Interplay between mitochondrial metabolism and oxidative stress in ischemic stroke: An epigenetic connection

•Cerebral ischemia/reperfusion launches a metabolic catastrophe primed by disrupted oxidative metabolism in mitochondria.•Mitochondrial metabolism and oxidative stress modulate gene expression in ischemic stroke through epigenetic machinery.•Altered abundance of cofactors and critical metabolic substrates of Krebs cycle influences the epigenetic architecture.•Epigenetic modifications prevail on the functionality of neuronal network, brain plasticity and neurogenesis.•Understanding the epigenetic basis of energy dysfunction allows identification of tractable drug targets.

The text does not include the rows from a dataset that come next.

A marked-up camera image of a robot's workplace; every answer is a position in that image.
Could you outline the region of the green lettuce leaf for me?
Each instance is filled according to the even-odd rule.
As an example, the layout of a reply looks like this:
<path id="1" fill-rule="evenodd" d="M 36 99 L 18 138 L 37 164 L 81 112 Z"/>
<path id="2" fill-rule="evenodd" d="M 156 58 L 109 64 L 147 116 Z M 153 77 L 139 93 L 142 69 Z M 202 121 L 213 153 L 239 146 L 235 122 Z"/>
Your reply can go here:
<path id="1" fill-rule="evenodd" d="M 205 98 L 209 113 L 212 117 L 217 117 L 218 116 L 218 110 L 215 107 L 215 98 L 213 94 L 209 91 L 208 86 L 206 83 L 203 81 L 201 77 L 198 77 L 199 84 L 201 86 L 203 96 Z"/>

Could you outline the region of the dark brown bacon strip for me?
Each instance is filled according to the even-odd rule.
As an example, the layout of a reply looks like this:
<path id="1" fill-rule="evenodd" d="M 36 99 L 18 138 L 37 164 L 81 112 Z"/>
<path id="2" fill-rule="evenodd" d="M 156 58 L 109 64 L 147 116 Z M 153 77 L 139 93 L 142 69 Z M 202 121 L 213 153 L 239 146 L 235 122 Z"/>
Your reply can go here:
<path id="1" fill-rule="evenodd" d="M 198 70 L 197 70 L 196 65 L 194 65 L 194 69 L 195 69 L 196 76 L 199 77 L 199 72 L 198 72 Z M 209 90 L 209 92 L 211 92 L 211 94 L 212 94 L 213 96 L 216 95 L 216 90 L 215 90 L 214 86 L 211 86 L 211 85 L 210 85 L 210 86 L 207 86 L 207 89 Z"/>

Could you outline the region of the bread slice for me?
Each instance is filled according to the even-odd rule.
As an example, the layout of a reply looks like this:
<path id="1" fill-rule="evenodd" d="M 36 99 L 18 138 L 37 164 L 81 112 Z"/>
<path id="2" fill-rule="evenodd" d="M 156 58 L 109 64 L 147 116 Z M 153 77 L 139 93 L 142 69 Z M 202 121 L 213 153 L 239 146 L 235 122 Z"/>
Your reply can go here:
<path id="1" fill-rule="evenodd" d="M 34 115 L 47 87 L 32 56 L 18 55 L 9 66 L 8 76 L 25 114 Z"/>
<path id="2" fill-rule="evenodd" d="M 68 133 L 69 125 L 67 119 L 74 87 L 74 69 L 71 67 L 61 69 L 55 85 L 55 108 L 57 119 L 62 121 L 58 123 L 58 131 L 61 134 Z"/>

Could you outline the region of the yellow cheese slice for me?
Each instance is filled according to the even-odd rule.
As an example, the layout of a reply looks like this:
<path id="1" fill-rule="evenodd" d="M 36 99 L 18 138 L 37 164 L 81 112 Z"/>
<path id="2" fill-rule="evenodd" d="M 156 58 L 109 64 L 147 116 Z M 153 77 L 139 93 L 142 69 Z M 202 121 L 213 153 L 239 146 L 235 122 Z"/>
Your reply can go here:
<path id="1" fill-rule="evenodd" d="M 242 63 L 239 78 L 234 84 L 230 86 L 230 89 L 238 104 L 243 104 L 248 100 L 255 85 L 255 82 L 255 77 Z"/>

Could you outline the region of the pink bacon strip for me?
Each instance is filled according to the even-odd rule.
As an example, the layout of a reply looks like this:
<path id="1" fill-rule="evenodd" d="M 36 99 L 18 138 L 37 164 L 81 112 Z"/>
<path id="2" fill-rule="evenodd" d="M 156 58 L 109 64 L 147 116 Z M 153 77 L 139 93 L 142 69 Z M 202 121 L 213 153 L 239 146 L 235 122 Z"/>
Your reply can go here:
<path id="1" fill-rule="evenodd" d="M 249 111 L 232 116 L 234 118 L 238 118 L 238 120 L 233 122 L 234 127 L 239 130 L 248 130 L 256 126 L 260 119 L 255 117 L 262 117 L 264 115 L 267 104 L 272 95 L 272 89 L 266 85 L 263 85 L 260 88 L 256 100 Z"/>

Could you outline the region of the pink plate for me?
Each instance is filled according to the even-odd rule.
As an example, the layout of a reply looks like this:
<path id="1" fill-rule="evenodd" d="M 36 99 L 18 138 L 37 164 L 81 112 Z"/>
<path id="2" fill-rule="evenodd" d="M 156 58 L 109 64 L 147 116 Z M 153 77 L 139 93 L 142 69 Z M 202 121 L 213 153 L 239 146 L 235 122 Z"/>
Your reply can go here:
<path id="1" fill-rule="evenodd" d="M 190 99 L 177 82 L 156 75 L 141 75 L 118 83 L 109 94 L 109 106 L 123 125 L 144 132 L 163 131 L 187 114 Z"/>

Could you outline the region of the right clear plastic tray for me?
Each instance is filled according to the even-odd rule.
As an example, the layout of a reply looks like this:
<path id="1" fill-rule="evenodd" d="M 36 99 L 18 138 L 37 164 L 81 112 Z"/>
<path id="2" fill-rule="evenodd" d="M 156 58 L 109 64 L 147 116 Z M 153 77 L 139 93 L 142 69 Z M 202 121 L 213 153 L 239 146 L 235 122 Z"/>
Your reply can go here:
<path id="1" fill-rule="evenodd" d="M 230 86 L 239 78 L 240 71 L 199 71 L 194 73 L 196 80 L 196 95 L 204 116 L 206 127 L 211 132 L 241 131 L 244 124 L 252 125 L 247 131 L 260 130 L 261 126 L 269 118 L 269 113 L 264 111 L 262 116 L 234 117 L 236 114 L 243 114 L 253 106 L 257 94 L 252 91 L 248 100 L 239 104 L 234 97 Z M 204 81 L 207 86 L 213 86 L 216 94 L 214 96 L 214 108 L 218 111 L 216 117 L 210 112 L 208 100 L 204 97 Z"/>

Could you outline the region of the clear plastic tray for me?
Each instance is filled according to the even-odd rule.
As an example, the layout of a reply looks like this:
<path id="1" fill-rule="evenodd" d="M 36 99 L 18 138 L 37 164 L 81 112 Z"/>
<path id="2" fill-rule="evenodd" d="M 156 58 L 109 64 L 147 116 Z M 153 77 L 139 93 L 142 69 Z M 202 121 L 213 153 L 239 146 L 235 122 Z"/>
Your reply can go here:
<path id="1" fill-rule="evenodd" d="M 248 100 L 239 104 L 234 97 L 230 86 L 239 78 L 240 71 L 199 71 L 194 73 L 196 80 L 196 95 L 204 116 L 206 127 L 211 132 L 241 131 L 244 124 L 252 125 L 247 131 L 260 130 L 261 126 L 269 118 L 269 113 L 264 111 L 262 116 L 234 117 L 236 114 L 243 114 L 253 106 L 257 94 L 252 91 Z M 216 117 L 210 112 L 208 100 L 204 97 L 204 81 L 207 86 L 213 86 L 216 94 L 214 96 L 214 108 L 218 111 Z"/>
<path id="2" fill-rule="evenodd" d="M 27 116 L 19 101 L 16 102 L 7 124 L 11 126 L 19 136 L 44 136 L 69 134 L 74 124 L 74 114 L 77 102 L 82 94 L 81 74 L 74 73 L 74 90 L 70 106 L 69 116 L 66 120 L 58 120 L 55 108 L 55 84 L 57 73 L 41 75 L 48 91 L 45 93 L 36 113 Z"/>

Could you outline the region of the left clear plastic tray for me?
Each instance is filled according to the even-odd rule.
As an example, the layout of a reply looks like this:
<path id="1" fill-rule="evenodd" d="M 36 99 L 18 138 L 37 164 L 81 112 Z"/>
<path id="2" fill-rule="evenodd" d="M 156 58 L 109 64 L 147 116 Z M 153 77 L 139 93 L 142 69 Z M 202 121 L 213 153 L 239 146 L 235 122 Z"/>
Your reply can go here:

The advent of epigenetics brought in a tectonic shift in the understanding of molecular basis of complex diseases like ischemic stroke (IS). Substantial scientific inquiry into the epigenetic basis of neurodegenerative diseases has bolstered the idea that altered carbon flux into central carbon metabolism and disturbed redox states govern the attendant transcriptional profiles through stochastic epigenetic changes. In view of an increasing understanding of the link between mitochondrial energy metabolism, oxidative stress and epigenetics in IS, the hitherto underappreciated 'neuroenergetics' is gaining sustained attention. Defined metabolic transitions during IS are necessarily a function of transiently altered abundance of critical metabolic substrates of Krebs cycle and other pathways viz., acetyl-CoA, citrate, 2-oxo-glutarate, succinate, fumarate, S-adenosyl methionine, β-hydroxybutyrate and cofactors (NAD+, FAD, ATP, vitamin C) in neuronal mitochondria. These changes impinge on the cellular transcriptome by regulating the activity of several chromatin modifying enzymes that bring about epigenomic transition through alteration in DNA methylation and histone post translational modifications. This triggers downstream signaling cascades that circumstantially evoke adaptive and cell death responses during IS. Indeed, they also prevail on the functionality of neuronal network, brain plasticity and neurogenesis during post stroke recovery. Understanding the epigenetic underpinnings of IS that explicitly alter the brain transcriptomes could open new vistas of therapeutic opportunity. In the current review, we present an update on various aspects linking mitochondrial energy metabolism, oxidative stress and epigenetic modifications in the pathological setting of IS.